Aix-Marseille University (AMU) · Institute of Neurosciences of Timone
On The Cerebral Processing of Voice Information and its evolution
The human voice is the most important sound category in our auditory environment: because it carries speech, but also because it is an “auditory face” which we are expert at decoding. Neuroimaging studies have identified Temporal Voice Areas (TVAs) in the human auditory cortex, key nodes of a cerebral network of cortical and subcortical areas involved in processing voice information. But are the TVAs uniquely human? Comparative fMRI reveals that macaque monkeys also possess TVAs that are not only analogous, but also functionally homologous to the human TVAs in categorizing conspecific vocalizations apart from other sounds. This indicates a long evolutionary history of the vocal brain.
Leiden University Centre for Linguistics
Perceptual Learning of Tone
A hallmark of speech is the presence of abundant variations in the acoustic realizations of sounds and words, both within and across different speakers. Yet listeners show a remarkable ability to adapt quickly and comprehend speech fluently. It is commonly recognized that perceptual learning of speech, or phonetic recalibration, plays a crucial role in facilitating this adaptive perception. What has remained open is how exactly our auditory perceptual system dynamically adjusts itsmapping of incoming acoustic stimuli to sound categories and how generalizable and stable such recalibration remains. Existing research on perceptual learning of speech has drawn evidence primarily from segmental studies.

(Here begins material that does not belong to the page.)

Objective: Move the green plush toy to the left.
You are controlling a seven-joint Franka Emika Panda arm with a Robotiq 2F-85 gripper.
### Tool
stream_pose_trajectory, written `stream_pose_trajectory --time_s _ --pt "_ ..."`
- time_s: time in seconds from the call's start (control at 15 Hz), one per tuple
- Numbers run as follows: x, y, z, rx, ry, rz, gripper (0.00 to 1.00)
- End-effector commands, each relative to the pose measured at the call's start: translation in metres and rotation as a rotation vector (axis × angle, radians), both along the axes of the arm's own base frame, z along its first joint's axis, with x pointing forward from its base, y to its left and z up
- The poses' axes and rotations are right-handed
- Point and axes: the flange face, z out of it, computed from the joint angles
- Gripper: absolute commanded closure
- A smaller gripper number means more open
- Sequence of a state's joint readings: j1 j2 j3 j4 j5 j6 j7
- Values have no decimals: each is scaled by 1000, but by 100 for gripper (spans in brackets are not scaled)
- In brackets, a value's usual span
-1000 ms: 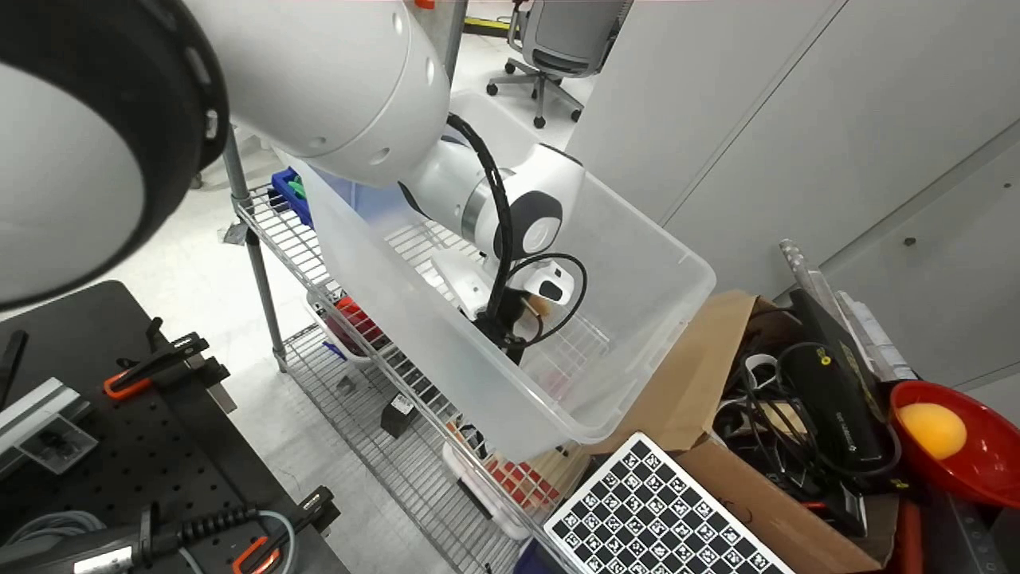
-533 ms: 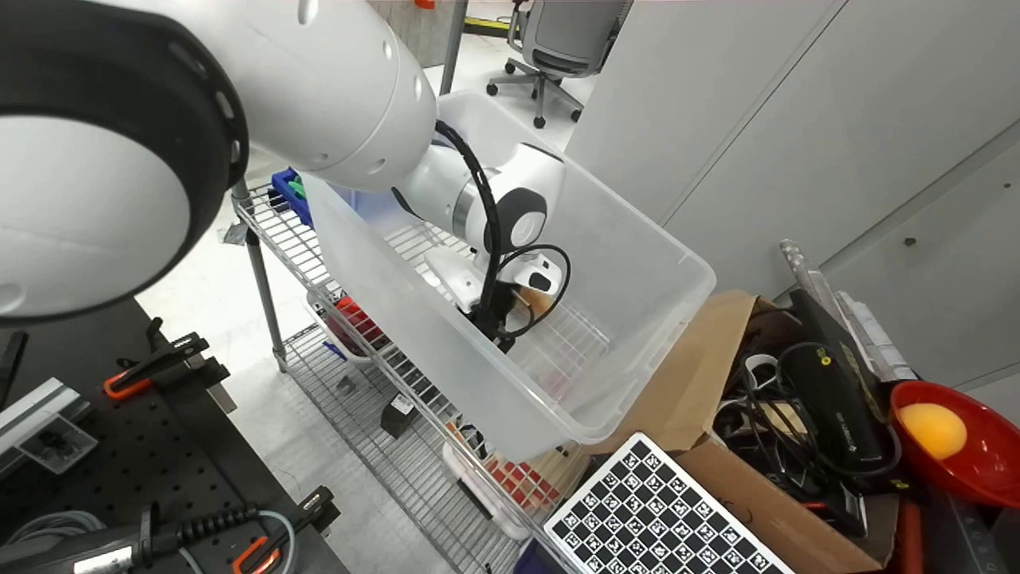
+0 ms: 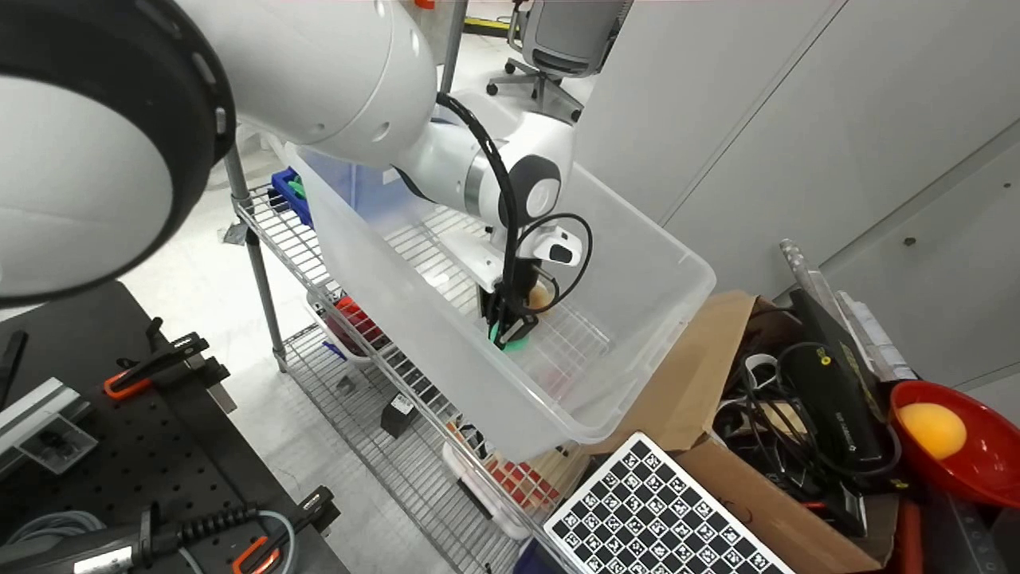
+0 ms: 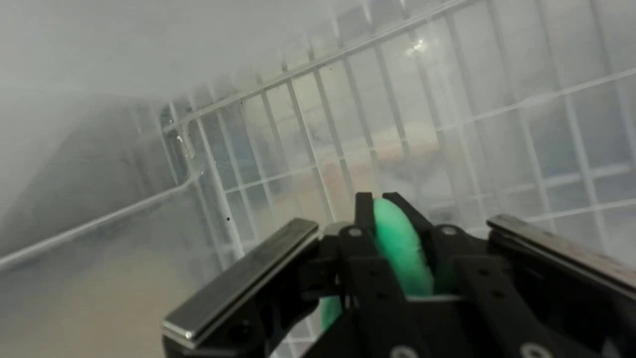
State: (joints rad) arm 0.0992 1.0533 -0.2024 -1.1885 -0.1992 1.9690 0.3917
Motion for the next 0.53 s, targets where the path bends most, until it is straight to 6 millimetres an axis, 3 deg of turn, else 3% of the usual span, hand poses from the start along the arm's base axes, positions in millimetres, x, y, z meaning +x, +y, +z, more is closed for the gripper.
stream_pose_trajectory --time_s 0.0,0.2,0.47 --pt "11 47 53 90 -91 74 97" --pt "23 90 91 211 -179 107 97" --pt "-1 145 107 383 -174 216 97"
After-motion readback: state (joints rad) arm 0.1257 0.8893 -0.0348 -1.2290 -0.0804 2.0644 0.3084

In this talk, I will address these inquiries by discussing three sets of results on the perceptual learning of lexical tone, a suprasegmental feature of speech cued mainly via pitch variations to distinguish word meanings. I will show that tonal perceptual learning (to a novel artificial accent) can be observed across lexical items, tonal contexts, and even tonal contours that are phonetically similar but phonologically distinct. This confirms the automaticity and generalization of tonal perceptual learning in real time. Despite the immediate and robust recalibration of tone perception, no lasting learning effect was observed during subsequent (sleep-induced) consolidation. These new insights on the perceptual learning of tone suggest that while our perceptual system flexibly adapts to sensory inputs in real time, the constancy of phonetic categories is ensured by a consolidation mechanism that selectively consolidates informative cues and maximizes the utility of memories for robust and functional variations. Our findings complement existing research on perceptual learning of speech segments and help to constrain theories regarding the adaptive perceptual processing of speech.
Universidad de Navarra
Listening to speech in noise: a psychoacoustic, computational and neurological approach
Our previous psychoacoustic work showed general confusion in discriminating the Spanish rounded back vowels [o,u] in contexts of noise (with background babble comprised of 1-16 speakers and the signal-to-noise ratio, set at 0, -6, and -12 decibels, henceforth dB, and their interaction) by different populations (native monolingual Spanish-speaking adults, native monolingual Spanish-speaking children, ages 6-12, and native monolingual Spanish-speaking children with cochlear implants, ages 6-12). We attributed this confusion to the fact that tongue height, detectable through F1, is obfuscated by F3 (lip rounding) and that in the absence of a visual input by which a listener can discriminate mid and high vowels by a control parameter such as lip aperture (or jaw angle), listeners experience notable difficulty in discerning vowel categories. For the present work, we are training a series of Random Forest models in an unsupervised learning environment in addition to K-means clustering with visual (video) and audio (acoustic) data, with parameters specified for two noise conditions (mimicking our psychoacoustic tests) to test whether the integration of visual and auditory information computationally increases perception accuracy. Results from the models seem to indicate that the access to a visual stimulus increases discrimination accuracy (by decreasing entropy) in noise conditions, though not equally so for all empirically tested populations. Further studies are planned in which we use EEG and psychoacoustic tests with auditory and visual stimuli in order to test with empirical data the validity of the Random Forest models and to better understand how visual and auditory information interact while discriminating different phonological contrasts in different populations.